This World Ocean day Bluewater calls for a ban on all plastic waste being dampened in ocean (Credit: Stock 96401285)

Bluewater says single-use plastic bottles are ticking time bomb threating planetary and human health, advocates immediate ban

Stockholm, June 8, 2024 – Water purification and beverage innovator Bluewater marks this World Oceans Day 2024 with a call for an immediate ban on the ocean dumping of plastic waste which it describes as a ticking time bomb threatening the health of Planet Earth.

The Swedish-based company says the health threats posed by the pollution and contamination caused by the 600 billion bottles manufactured annually pose a grave threat to all living on the planet that demands immediate collective action by world governments and citizens.

“Our survival is under threat from a tsunami of throwaway plastic bottles, most of which but end up in landfills or our oceans, rivers and lakes,” says Bluewater founder and CEO Bengt Rittri, one of Sweden’s leading ecopreneurs. He notes how the plastic bottle waste releases harmful chemicals such as PFAS into the environment and disintegrate into microplastic particles, both of which are now pervasive in our air, food, and water.

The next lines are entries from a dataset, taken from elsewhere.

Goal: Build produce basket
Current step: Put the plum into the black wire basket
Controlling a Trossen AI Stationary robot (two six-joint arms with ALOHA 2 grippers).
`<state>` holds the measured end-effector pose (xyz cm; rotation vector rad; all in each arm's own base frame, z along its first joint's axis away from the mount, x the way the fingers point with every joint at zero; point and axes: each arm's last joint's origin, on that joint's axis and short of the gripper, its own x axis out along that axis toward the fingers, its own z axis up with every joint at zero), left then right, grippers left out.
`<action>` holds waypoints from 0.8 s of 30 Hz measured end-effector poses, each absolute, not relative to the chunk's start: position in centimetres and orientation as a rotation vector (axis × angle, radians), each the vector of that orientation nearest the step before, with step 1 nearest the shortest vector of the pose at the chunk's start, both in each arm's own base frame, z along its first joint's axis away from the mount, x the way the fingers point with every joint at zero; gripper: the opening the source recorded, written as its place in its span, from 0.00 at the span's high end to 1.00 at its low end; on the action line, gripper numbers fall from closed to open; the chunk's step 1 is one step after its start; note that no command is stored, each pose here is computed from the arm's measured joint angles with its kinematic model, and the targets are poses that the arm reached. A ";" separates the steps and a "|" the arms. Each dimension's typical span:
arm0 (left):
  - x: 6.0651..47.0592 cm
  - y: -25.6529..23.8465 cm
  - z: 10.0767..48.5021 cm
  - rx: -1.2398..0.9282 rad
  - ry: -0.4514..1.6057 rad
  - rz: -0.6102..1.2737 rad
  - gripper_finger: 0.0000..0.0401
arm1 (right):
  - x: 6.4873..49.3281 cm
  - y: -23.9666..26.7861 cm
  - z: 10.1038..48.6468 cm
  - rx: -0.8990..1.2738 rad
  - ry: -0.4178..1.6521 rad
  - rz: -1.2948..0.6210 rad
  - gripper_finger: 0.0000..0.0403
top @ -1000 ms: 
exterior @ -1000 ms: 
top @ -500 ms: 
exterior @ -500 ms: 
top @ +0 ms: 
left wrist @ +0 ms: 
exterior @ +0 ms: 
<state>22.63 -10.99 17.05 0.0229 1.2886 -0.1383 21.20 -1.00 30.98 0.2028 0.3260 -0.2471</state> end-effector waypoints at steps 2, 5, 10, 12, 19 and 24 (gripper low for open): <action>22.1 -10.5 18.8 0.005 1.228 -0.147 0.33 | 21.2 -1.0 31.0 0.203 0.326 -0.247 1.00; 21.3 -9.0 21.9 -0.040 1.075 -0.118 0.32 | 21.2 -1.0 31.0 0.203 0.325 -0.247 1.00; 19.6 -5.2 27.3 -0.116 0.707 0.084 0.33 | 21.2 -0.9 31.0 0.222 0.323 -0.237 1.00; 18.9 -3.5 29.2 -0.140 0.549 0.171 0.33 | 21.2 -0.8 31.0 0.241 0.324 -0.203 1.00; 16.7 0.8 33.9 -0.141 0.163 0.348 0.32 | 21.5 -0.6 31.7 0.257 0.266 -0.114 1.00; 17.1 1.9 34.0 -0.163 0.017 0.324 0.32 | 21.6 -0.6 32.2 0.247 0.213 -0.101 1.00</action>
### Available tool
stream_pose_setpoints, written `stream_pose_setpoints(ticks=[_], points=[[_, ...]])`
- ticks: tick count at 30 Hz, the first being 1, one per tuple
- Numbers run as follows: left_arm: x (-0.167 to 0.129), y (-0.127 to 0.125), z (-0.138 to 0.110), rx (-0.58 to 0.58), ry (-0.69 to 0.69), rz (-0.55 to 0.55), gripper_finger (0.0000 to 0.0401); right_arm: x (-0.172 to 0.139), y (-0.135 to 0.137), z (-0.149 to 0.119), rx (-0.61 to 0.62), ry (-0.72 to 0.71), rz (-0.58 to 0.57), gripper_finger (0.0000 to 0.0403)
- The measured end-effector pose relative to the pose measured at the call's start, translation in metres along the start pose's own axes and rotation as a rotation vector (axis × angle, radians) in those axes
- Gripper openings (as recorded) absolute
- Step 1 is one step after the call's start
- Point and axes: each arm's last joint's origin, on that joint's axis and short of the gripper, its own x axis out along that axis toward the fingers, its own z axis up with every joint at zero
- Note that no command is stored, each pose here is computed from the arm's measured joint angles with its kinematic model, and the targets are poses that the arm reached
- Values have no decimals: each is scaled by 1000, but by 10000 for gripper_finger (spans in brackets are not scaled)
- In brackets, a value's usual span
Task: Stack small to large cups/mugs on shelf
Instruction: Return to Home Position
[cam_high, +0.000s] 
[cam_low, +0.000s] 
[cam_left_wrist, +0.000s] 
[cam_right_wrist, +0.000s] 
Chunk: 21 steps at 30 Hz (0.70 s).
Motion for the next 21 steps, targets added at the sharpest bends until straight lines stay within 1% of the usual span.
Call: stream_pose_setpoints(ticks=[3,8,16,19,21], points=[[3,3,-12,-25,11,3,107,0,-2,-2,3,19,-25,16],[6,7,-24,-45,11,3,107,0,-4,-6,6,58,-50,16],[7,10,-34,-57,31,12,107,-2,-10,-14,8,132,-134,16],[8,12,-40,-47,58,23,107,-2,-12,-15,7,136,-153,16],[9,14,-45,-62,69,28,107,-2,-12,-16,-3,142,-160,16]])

“Microplastic particles have been discovered in human blood and brains, women’s placentas and in men’s testicles. The health consequences of doing nothing are overwhelmingly dire, and we must act now to prevent further damage.”

Numerous research studies have concluded that recycling is not the solution. When people dispose of their single-use plastic water bottle, its journey doesn't end in their bin. Many of these plastic bottles find their way to countries like Thailand, Vietnam, or Indonesia, where they are frequently incinerated in open landfills or left to drift into rivers and oceans.

According to the United Nations Environmental Programme (UNEP) report, the world produces over 400 million tonnes of plastic waste annually, 85 percent of which end up in landfills or as unregulated waste.

Mr. Rittri says everyone on the planet should feel outraged at the plastic crisis. Apart from the physical pollution caused, single use plastic bottles also leach chemicals linked to endocrine disruptors that can lead to reproductive disorders, cardiovascular problems, and even cancer.

“I would love to see legislation obliging plastic bottle manufacturers to assume full end-of-life responsibility for their single-use plastic bottles. And secondly, I want an immediate ban on the dumping of plastic waste in the oceans,” Rittri said.

He added that individual citizens also have it in their power to for future-proof the planet’s environment and human health.

“The simplest option is one that already exists,” he said. “Choose to use a reusable, eco-friendly bottle made from stainless steel or glass. For example, our stainless bottles at Bluewater are designed to last a lifetime, enabling people to be the change they want to see ­­– for our planet and future generations.”